===== The data

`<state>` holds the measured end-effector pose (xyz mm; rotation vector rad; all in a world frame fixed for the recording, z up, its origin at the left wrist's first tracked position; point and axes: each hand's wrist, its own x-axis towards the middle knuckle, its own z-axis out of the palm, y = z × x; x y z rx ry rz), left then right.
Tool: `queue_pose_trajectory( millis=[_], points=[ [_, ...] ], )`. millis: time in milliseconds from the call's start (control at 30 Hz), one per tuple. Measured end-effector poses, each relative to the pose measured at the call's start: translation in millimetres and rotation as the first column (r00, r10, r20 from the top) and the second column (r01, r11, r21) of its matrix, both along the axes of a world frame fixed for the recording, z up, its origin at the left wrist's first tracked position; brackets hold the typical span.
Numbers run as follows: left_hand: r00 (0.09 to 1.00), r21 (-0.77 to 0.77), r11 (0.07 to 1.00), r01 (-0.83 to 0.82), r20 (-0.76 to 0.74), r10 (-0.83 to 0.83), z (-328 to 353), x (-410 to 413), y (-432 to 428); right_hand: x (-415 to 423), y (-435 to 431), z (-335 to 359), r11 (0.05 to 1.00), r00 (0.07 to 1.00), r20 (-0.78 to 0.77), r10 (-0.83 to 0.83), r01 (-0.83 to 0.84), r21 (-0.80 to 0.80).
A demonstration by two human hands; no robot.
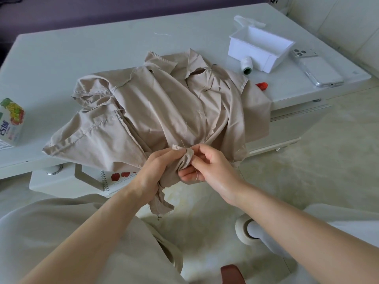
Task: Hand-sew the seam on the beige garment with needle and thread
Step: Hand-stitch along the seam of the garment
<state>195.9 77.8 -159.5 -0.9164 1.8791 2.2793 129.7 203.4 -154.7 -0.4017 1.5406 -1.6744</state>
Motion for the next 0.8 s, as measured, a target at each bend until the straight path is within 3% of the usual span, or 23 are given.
queue_pose_trajectory(
  millis=[267, 433, 600, 800],
  points=[
    [0.997, 0.036, 0.999, -0.026, -0.07, 0.029, 1.8, 0.9, -0.1, -8.7, 2.7, -7.6, 0.983, 0.991, -0.136, -0.016, 0.04, 0.177],
    [0.995, 0.054, 0.998, -0.041, -0.091, 0.046, 1.1, 0.8, -1.9, -14.2, 4.4, -13.5, 0.985, 0.997, -0.071, -0.012, 0.025, 0.171],
    [0.998, 0.023, 1.0, -0.017, -0.055, 0.019, -4.5, -1.1, -2.6, -21.9, -1.2, -4.3, 0.995, 0.994, 0.106, -0.001, -0.009, 0.096],
    [0.996, 0.034, 0.998, -0.053, -0.073, 0.056, -7.1, -5.0, -5.1, -24.7, -12.9, 4.3, 0.978, 0.995, -0.067, 0.08, -0.065, 0.197]
  ],
)
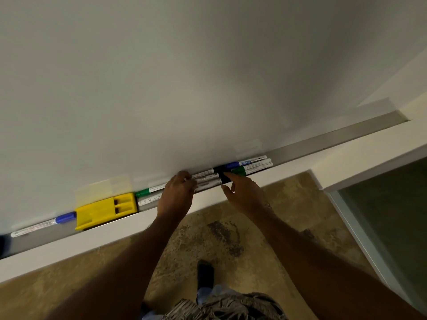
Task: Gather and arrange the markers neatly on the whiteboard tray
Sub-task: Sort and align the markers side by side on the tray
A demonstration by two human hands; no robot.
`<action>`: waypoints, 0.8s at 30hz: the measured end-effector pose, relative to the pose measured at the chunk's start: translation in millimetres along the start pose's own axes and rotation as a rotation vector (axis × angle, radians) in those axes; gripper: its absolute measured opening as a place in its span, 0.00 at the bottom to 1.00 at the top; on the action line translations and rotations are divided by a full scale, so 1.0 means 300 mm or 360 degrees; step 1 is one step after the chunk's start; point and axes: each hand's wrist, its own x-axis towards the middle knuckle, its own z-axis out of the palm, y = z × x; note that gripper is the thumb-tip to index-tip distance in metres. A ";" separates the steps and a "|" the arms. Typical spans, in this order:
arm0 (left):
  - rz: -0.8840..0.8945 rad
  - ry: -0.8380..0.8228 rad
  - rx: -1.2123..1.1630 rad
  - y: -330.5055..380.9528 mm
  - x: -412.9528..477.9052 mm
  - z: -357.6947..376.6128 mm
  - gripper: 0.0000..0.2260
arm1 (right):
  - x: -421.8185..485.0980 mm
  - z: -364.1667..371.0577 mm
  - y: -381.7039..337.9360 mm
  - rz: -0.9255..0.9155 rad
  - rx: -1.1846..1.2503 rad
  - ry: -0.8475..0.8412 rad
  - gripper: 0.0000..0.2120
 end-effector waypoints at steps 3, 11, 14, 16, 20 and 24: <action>0.0032 -0.0007 0.0019 -0.001 -0.003 -0.001 0.06 | -0.004 -0.004 -0.003 -0.0012 -0.0028 0.0011 0.23; 0.0153 -0.0019 0.0022 0.034 -0.120 -0.020 0.07 | -0.026 0.004 -0.017 -0.0003 0.0078 0.0246 0.12; 0.0129 -0.0106 0.0004 0.016 -0.193 -0.015 0.08 | -0.035 0.020 -0.049 -0.0036 0.0133 0.0194 0.11; 0.0067 -0.0116 0.0031 -0.016 -0.232 -0.022 0.09 | -0.041 0.032 -0.076 -0.0070 0.0143 0.0173 0.10; -0.0059 -0.0037 0.0094 -0.104 -0.272 -0.070 0.07 | -0.058 0.065 -0.137 -0.0169 0.0161 0.0166 0.10; -0.0152 0.0042 0.0168 -0.171 -0.259 -0.125 0.06 | -0.057 0.095 -0.203 -0.0242 0.0194 0.0075 0.10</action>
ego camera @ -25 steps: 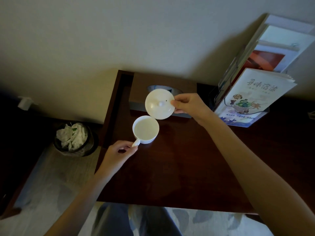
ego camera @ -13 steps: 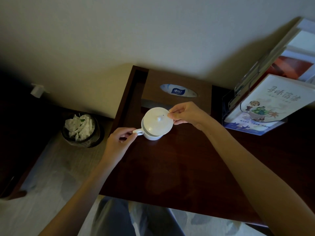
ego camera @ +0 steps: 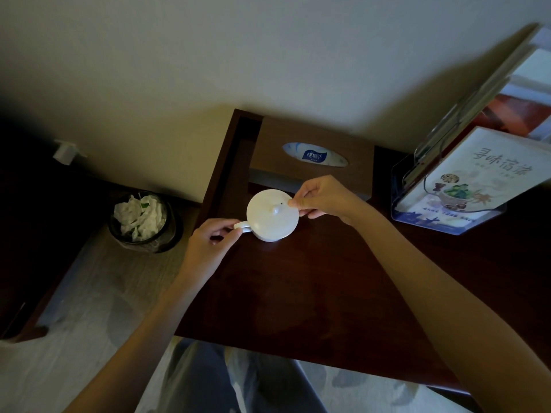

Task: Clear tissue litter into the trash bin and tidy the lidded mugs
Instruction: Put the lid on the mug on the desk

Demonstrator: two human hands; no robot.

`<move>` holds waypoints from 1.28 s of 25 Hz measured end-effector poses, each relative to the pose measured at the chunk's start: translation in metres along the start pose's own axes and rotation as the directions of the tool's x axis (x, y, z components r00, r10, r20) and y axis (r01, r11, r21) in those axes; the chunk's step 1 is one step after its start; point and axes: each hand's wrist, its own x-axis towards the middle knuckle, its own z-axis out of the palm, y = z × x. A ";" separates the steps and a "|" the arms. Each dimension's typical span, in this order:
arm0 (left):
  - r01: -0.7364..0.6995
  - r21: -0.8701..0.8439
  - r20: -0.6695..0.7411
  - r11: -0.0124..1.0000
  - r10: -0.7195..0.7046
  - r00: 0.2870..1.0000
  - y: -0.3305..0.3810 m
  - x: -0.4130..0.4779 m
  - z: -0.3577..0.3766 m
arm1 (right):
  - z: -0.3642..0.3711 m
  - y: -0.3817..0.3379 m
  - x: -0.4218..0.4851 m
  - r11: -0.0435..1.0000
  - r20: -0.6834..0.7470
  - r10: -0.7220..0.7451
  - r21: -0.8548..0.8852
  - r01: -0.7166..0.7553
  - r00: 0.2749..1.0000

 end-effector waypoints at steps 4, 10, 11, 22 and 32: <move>0.016 0.027 0.020 0.999 -0.016 1.000 0.001 0.000 -0.001 | 0.001 0.000 -0.001 1.000 -0.002 -0.017 -0.021 0.017 1.000; 0.084 0.055 0.028 0.995 -0.086 0.996 0.002 0.001 0.002 | 0.006 -0.010 -0.011 0.910 -0.171 -0.271 -0.368 0.194 0.947; 0.100 0.060 0.039 0.993 -0.102 0.994 0.002 0.001 0.002 | 0.010 -0.012 -0.015 0.881 -0.186 -0.346 -0.401 0.250 0.920; 0.039 0.076 0.272 0.996 -0.058 0.961 0.014 0.011 0.000 | 0.049 -0.020 -0.052 0.783 -0.112 -0.402 -0.557 0.277 0.909; -0.307 0.252 0.283 0.918 0.234 0.930 0.044 0.022 0.014 | 0.031 0.008 -0.109 0.874 -0.460 -0.332 -0.478 0.086 0.823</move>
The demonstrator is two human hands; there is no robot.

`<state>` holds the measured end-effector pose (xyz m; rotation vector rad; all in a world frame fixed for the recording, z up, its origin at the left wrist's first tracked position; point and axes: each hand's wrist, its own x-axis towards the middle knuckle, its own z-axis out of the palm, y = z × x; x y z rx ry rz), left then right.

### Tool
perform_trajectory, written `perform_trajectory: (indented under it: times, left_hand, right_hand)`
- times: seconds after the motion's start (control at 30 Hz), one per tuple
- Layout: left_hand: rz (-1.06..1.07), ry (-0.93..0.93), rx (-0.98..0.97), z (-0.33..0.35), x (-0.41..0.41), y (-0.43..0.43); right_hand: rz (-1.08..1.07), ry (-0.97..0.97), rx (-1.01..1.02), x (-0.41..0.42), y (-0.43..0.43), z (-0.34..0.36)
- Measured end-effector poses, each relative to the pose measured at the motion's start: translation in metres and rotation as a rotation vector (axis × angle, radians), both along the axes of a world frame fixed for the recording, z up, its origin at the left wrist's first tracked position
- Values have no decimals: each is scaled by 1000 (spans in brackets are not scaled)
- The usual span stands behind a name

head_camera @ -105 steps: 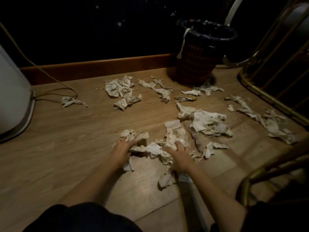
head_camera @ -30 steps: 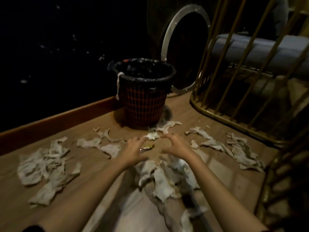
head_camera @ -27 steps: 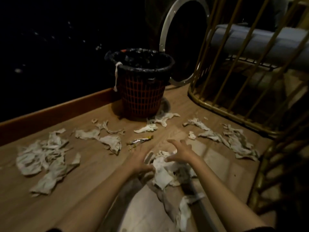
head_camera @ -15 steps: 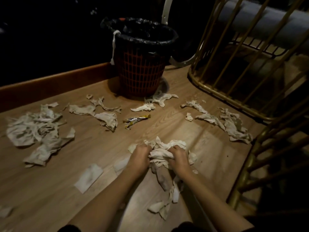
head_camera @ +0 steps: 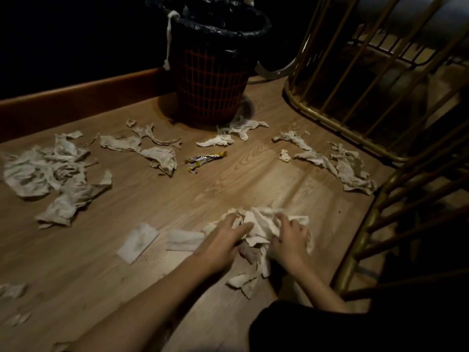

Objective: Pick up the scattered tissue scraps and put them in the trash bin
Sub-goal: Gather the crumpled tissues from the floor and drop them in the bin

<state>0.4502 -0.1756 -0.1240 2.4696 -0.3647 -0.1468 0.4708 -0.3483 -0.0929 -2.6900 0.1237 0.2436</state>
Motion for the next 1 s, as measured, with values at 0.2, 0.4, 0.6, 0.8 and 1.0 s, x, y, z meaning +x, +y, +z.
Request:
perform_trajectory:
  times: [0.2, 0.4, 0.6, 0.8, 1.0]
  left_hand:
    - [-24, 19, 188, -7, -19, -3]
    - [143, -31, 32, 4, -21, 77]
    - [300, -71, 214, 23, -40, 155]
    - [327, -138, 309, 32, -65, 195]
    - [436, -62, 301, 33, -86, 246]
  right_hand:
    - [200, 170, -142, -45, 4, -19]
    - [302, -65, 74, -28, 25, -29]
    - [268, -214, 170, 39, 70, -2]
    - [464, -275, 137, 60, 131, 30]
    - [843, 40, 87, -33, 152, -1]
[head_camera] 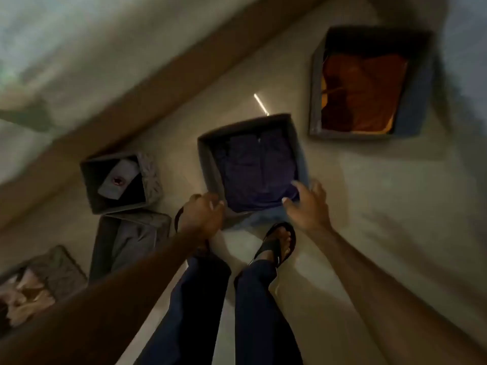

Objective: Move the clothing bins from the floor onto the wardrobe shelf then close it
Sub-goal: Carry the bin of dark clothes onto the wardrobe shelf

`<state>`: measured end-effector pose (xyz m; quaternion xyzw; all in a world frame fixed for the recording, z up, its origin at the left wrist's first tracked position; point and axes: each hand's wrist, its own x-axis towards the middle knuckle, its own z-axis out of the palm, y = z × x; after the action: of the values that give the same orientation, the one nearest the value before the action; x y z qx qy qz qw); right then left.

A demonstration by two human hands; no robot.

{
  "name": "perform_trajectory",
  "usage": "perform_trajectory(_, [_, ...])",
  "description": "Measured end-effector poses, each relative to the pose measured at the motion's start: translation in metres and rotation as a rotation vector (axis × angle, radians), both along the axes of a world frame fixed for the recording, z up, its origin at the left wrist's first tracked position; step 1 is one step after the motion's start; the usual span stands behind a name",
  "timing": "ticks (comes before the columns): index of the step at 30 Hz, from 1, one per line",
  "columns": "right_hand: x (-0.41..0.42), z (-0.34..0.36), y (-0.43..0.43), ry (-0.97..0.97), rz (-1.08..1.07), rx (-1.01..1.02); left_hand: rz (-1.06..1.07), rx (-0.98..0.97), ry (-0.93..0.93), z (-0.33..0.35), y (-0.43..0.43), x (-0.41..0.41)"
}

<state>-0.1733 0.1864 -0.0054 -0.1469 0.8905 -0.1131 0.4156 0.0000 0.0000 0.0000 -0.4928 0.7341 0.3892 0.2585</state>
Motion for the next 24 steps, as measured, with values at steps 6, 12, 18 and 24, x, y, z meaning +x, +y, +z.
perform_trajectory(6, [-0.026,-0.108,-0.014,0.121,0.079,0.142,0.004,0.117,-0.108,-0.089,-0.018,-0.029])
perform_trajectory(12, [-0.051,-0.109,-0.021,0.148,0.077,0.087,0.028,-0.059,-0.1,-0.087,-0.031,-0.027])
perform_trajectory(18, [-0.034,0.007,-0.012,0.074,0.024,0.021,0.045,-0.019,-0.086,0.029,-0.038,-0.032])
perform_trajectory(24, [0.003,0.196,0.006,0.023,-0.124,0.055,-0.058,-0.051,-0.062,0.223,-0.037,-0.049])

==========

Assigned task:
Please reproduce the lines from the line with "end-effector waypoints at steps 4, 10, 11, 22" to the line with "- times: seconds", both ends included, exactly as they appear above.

Exercise answer:
 end-effector waypoints at steps 4, 10, 11, 22 and 32: <move>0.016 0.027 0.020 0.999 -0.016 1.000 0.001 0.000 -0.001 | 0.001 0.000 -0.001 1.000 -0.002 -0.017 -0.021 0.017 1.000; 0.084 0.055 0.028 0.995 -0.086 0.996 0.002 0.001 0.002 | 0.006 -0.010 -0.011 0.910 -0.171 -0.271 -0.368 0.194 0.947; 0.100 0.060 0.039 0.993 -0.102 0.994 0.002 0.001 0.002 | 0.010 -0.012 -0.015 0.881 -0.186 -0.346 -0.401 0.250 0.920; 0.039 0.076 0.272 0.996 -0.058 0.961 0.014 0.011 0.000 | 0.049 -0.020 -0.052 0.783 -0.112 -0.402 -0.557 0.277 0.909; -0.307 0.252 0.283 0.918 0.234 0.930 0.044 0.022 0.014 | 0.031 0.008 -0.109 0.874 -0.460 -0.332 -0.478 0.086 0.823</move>
The demonstrator is two human hands; there is no robot.

`<state>` holds the measured end-effector pose (xyz m; rotation vector rad; all in a world frame fixed for the recording, z up, its origin at the left wrist's first tracked position; point and axes: each hand's wrist, its own x-axis towards the middle knuckle, its own z-axis out of the palm, y = z × x; x y z rx ry rz), left then right.

### Tool
perform_trajectory, written `perform_trajectory: (indented under it: times, left_hand, right_hand)`
- times: seconds after the motion's start (control at 30 Hz), one per tuple

The output shown is complete.